▶ _Action item_: A verbatim reproduction of the lines below, from the line containing "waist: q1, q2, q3" through the line containing "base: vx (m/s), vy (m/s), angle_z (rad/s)", both ends included, is the whole required output.

▶ _Provided material_:
━━━━━━━━━━━━━━━━
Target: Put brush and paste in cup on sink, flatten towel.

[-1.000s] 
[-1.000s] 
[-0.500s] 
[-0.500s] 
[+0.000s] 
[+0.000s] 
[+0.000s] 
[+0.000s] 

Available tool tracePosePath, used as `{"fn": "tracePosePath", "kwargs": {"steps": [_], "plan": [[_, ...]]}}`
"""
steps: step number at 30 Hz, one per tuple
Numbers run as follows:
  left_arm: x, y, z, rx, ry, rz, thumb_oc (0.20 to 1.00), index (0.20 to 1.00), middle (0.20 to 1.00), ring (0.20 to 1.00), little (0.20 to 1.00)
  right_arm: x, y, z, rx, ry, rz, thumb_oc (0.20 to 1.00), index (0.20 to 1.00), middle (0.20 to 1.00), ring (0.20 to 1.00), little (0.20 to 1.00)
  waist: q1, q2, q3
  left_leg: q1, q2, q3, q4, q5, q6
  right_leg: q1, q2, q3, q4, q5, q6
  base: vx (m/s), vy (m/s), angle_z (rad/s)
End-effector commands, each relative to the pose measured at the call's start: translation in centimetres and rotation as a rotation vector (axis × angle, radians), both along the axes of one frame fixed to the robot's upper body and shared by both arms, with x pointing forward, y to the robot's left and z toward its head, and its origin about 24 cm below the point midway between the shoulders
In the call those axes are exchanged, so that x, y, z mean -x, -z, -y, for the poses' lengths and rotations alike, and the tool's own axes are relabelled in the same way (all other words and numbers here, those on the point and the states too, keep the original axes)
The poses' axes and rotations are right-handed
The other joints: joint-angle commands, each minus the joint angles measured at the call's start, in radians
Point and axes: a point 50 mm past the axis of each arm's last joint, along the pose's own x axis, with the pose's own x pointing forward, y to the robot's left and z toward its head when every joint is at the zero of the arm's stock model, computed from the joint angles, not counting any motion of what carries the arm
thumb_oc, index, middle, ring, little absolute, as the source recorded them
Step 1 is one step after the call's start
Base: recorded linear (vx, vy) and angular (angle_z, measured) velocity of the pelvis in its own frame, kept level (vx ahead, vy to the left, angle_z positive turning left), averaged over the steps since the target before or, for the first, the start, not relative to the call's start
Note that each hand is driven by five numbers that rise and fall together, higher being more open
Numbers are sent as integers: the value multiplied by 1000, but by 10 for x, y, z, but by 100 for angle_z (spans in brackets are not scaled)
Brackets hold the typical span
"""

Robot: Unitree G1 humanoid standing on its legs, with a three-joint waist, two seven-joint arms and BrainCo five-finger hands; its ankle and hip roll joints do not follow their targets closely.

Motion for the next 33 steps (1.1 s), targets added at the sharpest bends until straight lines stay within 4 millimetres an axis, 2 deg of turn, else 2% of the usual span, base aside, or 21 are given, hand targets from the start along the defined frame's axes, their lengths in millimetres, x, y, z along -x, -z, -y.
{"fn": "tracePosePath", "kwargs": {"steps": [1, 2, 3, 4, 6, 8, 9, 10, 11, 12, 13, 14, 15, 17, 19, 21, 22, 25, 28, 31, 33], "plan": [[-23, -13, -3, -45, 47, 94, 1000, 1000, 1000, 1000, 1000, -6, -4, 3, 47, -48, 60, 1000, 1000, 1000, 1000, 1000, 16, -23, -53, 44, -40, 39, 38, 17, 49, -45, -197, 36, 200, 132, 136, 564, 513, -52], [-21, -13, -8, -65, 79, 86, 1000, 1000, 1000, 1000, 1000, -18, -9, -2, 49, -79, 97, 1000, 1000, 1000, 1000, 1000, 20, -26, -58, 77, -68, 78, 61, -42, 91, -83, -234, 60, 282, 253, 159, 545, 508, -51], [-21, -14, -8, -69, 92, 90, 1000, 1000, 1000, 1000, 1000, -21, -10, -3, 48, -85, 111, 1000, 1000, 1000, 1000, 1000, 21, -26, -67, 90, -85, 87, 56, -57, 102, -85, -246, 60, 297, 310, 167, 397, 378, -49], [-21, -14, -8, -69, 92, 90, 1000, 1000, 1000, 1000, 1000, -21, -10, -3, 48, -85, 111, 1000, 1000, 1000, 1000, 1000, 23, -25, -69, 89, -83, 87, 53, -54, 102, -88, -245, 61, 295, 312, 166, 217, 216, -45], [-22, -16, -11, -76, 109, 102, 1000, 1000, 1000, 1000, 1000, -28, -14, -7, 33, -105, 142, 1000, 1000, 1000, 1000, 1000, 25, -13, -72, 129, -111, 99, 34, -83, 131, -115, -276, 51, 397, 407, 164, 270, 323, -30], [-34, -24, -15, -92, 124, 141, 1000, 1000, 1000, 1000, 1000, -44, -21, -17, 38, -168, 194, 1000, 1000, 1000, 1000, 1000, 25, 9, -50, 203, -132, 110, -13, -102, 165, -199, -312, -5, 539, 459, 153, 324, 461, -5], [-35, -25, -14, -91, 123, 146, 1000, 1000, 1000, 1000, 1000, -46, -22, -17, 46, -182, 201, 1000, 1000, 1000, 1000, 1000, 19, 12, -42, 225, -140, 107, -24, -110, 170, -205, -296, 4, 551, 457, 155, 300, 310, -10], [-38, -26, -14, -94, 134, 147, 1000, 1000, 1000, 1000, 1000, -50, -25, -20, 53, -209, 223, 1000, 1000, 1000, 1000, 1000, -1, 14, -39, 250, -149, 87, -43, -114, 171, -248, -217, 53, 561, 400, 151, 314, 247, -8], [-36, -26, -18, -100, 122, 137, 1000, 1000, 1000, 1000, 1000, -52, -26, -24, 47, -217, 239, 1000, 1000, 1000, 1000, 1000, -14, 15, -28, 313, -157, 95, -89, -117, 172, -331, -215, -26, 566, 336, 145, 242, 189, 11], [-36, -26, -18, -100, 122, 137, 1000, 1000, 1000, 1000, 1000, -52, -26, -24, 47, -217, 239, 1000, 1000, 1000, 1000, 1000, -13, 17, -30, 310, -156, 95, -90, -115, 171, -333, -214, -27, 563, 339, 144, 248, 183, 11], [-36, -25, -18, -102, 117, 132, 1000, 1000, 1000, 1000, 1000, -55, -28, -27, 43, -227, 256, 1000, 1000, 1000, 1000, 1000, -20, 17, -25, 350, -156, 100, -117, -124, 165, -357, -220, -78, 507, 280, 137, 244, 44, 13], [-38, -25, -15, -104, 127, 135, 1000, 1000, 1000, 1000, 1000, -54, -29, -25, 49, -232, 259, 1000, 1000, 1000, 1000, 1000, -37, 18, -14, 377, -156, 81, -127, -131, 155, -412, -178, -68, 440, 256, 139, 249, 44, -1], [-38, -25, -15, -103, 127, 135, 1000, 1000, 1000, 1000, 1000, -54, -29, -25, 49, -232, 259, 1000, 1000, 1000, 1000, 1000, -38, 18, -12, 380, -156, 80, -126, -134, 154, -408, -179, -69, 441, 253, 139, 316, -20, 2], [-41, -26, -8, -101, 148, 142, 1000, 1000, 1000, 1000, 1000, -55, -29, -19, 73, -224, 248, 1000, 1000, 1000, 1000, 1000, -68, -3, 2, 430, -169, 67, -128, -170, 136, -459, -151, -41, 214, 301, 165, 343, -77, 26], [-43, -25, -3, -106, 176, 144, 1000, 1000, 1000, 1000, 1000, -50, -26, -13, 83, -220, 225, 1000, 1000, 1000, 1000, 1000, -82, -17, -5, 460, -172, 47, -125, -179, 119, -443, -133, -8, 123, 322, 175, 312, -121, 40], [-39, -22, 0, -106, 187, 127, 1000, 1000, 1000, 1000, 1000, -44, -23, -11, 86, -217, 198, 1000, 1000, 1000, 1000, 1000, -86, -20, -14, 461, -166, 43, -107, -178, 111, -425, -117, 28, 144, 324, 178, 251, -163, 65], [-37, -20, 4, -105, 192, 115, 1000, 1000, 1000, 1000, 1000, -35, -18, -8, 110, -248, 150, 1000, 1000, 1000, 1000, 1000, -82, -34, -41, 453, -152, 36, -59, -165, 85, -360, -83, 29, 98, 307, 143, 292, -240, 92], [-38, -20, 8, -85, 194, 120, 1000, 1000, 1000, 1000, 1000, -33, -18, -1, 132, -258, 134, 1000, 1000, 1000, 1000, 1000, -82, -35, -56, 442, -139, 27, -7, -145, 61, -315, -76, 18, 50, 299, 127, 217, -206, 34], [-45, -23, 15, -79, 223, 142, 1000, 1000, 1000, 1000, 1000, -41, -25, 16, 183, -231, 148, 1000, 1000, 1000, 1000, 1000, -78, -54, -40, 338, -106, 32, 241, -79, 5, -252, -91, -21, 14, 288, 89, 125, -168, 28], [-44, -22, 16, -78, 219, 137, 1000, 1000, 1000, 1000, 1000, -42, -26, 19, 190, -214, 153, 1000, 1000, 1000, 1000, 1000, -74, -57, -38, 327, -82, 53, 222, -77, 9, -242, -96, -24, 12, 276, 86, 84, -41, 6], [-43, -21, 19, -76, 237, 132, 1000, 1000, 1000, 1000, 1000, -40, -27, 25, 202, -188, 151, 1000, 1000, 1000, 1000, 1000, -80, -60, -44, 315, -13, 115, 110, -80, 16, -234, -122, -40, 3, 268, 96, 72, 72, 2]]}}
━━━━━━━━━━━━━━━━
▶ _Written response_:
  waist: q1, q2, q3
  left_leg: q1, q2, q3, q4, q5, q6
  right_leg: q1, q2, q3, q4, q5, q6
  base: vx (m/s), vy (m/s), angle_z (rad/s)

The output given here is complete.